Phil Kuharski, a retired economic analyst for Prudential Securities, may differ with Mitchell’s numbers, but he agrees that the cause of Spokane’s doldrums are the result of low prices for commodities and trouble in Asia.

“In a normal year, economic activity might be 3 to 5 percent growth,” said Kuharski. “This year, we might be almost flat. (The external factors) are the difference. We are certainly not being affected by (high) interest rates or major changes in tax policies.”

Evidence of the slowdown can be found in a variety of measures:

Unemployment climbed in Spokane County, from 4.6 in 1997 to 4.7 percent last year.

The number of out-of-state drivers getting Spokane County driver’s licenses, a measure of the region’s population growth, declined from 8,542 in 1997 to 8,301 last year.

The number of passengers using Spokane International Airport declined as well, from 3.04 million to 2.95 million.

It wasn’t all bad news for the region in 1998, however.

Buoyed by low interest rates, housing sales and construction soared.

The value of building permits also shot up, with the big gains in Spokane County due in part to the $110 million River Park Square and Nordstrom project.

But other key indicators, such as the average home price in Spokane County and overall population growth, remained essentially flat.

That flatness can at least partially be explained by the struggling periphery, said Mitchell.

While Spokane has evolved over the years, it has never completely distanced itself from its historic role as a shopping and service hub for the outlying regions.

Poor prices for wheat, apples and potatoes, the struggling mining and timber industries and the plummeting Canadian dollar are all going to be felt in Spokane, Mitchell said.

“When you have weakness in the hinterland, you have some trouble there,” he said.

Although commodity prices are affected by events overseas, the regional economy is impacted by events closer to home as well.

When California’s economy suffered in the early 1990s following defense industry cuts, it resulted in a substantial number of people moving to Spokane and North Idaho.

But now that California’s economy has rebounded, the migration has dwindled to a trickle, said Spokane Community College economics instructor Tony Pizelo.

“We’re one of the places where people move to when it’s not going well there, and it’s doing well there,” Pizelo said.

Help, however, may be on the way for the region’s sluggish economy.

There’s reason to believe that the economy may begin to improve in 1999 and perk up substantially in the first decade of the new millennium as Asia recovers from its slump, Kuharski said.

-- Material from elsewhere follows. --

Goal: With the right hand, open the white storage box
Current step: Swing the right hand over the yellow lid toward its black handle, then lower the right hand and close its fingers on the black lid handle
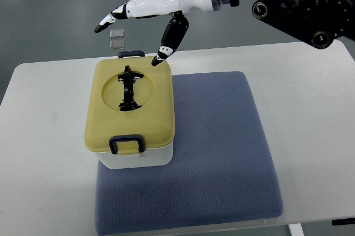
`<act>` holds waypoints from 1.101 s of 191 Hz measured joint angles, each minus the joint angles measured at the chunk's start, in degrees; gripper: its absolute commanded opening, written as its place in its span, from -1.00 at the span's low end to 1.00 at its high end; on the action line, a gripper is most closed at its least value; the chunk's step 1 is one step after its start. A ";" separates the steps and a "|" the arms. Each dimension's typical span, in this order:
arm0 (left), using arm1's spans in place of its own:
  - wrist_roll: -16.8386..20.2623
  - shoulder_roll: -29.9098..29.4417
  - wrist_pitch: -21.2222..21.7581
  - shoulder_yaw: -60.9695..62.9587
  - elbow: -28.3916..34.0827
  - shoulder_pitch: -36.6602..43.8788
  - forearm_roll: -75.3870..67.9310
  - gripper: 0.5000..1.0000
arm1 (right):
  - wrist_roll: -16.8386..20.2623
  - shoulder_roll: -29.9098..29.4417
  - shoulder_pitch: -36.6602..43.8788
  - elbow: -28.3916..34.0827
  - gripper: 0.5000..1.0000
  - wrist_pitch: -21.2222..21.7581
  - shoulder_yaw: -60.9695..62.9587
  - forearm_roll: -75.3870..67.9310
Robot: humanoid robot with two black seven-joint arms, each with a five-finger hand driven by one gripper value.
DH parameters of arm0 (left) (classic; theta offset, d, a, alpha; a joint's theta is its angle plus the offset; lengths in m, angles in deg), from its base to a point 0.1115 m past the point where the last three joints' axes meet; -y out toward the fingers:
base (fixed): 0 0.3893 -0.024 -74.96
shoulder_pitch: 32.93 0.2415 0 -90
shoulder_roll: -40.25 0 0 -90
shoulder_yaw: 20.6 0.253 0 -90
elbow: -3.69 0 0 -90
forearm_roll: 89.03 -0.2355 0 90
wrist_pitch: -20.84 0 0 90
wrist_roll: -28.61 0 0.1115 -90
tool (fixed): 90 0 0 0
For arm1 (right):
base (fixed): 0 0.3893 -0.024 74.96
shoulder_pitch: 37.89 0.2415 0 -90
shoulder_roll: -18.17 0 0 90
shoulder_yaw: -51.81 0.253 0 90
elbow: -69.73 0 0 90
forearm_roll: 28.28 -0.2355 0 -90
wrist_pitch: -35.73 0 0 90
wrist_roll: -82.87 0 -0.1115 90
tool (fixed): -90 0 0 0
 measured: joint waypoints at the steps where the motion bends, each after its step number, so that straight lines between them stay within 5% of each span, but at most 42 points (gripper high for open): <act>1: 0.00 0.00 0.00 0.00 0.00 0.00 0.00 1.00 | 0.00 -0.15 0.27 0.01 0.74 0.00 -0.27 0.07; 83: 0.00 0.00 0.00 0.00 0.03 0.01 -0.01 1.00 | 0.04 -9.23 12.39 -0.48 0.74 -0.67 -15.30 7.46; 210: 0.00 0.00 0.00 0.00 0.00 0.01 0.01 1.00 | 0.35 -12.60 11.28 -6.18 0.73 -6.17 -20.94 10.86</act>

“We should see tremendous growth in the world economy in the next 10 years, and it should be extremely beneficial for the region,” he said. “We have to go through a little tunnel here before we get into the sunshine of the next century.”

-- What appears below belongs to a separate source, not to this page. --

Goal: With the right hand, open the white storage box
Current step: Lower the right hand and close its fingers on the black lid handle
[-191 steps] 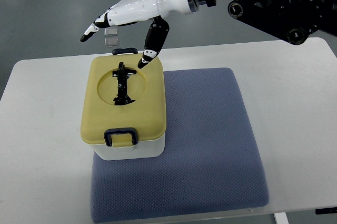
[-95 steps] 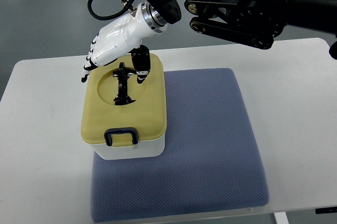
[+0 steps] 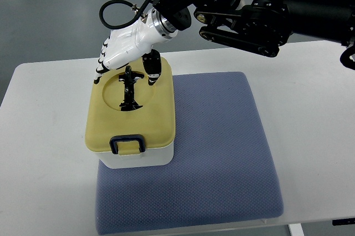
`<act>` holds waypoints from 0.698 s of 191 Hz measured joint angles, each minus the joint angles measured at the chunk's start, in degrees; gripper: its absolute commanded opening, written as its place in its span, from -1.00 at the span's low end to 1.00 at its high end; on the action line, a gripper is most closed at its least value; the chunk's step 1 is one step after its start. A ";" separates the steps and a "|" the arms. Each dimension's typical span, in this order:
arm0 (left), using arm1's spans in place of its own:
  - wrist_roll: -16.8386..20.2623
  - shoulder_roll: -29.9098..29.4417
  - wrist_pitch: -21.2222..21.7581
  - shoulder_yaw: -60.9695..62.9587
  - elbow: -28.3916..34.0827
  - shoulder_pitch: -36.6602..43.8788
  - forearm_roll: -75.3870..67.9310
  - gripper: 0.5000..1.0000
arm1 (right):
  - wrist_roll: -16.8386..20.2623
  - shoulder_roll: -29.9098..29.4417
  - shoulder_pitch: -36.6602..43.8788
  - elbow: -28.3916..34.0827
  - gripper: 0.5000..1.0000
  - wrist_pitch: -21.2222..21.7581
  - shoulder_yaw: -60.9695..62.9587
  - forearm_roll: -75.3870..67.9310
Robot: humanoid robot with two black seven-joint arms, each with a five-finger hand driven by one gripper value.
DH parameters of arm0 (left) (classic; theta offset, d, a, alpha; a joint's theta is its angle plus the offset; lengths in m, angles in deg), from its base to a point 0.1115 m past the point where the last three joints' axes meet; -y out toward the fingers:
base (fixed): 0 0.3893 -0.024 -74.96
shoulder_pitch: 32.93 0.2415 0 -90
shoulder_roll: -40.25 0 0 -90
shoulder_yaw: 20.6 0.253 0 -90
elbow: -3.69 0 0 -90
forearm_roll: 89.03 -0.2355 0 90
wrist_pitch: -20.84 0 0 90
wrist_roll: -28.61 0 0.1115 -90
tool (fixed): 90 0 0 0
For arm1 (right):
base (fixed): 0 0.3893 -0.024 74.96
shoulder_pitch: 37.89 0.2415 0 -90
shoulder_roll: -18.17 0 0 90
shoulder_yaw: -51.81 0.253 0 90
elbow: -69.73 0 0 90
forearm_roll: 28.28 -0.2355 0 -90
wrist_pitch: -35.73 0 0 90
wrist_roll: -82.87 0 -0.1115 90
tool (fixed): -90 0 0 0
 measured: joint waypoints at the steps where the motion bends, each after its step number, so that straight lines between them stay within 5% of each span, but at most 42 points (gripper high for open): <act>1: 0.00 0.00 0.00 0.00 0.00 0.00 0.00 1.00 | 0.00 -0.02 -0.04 -0.04 0.73 -0.01 0.00 0.01; 81: 0.00 0.00 0.00 0.00 0.00 0.01 0.01 1.00 | 0.10 -0.81 -1.88 -1.76 0.69 -3.17 -0.01 0.07; 133: 0.00 0.00 0.00 0.00 0.00 0.00 0.01 1.00 | 0.10 -0.97 -2.63 -1.76 -0.09 -3.27 -0.07 0.08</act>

Short term, however, the Inland Northwest could benefit from changes closer to home.

One of the largest could be River Park Square, which Kuharski believes could act as a catalyst for economic development throughout the region.

“Economic activity is somewhat like a stone being thrown into a pond. If you throw a pretty good stone, the ripple effect reaches pretty far out,” he said.

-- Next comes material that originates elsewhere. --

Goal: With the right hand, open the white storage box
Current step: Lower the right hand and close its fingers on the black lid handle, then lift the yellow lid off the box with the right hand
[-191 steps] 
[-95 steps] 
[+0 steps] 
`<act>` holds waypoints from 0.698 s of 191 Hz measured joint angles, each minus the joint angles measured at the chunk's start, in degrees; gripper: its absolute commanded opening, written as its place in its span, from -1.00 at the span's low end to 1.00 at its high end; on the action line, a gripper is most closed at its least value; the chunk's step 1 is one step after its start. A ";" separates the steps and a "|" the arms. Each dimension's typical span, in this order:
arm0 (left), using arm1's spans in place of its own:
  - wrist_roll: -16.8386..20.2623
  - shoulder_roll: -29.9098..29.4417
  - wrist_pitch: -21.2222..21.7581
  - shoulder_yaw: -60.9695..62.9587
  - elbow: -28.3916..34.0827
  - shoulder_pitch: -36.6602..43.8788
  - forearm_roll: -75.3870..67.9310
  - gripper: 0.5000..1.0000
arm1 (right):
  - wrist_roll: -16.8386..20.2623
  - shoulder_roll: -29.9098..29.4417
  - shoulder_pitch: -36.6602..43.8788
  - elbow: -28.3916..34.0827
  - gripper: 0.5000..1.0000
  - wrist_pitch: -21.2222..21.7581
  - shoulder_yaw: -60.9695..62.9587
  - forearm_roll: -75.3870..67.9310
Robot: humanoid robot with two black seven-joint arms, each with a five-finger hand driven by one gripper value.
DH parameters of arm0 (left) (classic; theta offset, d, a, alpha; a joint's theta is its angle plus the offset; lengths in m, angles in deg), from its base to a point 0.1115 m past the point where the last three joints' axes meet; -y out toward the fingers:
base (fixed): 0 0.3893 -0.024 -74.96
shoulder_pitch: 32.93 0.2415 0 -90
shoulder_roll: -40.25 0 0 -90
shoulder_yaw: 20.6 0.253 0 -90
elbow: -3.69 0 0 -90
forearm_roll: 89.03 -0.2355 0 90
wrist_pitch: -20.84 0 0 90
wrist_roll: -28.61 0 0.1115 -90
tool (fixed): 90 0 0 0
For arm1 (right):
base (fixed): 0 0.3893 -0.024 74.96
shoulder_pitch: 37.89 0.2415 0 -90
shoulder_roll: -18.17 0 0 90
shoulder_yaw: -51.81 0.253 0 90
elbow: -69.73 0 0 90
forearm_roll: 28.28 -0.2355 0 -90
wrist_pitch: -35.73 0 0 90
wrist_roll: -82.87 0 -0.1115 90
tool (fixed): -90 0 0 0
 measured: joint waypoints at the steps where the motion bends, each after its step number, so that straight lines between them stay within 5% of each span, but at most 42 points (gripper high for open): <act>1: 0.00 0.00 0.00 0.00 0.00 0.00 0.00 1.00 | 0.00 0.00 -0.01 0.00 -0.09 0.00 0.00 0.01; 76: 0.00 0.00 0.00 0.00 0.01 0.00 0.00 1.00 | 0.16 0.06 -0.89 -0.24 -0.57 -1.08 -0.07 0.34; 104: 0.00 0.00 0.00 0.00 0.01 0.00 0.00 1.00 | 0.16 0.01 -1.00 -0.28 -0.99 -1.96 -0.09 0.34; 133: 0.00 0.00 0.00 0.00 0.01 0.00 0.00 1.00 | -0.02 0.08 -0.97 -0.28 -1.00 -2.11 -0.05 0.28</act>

“There’s a lot of power in the investment process, and the $100 million in new capital is magnified in Spokane” because of the city’s isolation.

There may also be hope for wheat farmers, because the odds are against Australia having three strong wheat harvests in a row, said Meyer.

“If everyone has a super good crop again, we’re in a world of hurt,” he said. “If prices are low again, for 1999, I think we’re going to see a lot of people having sales and going out of business.”

Pizelo doesn’t see major changes on the horizon for 1999, and said the slow growth of the past few years is not unusual for Spokane.

“What we might be seeing here (in 1998) is not so much a huge drop-off but just returning back to normal,” he said. “People who have lived here aren’t alarmed by slower growth in Spokane because they’ve gotten used to it.”

Like Kuharski, Pizelo believes the long-term outlook for Spokane is a positive one as technology helps further close the distance between the Inland Northwest and the rest of the world.

“Our fundamentals are good,” he said. “I’m optimistic 10 years down the road. Some of our disadvantages won’t be as big disadvantages 10 years from now.”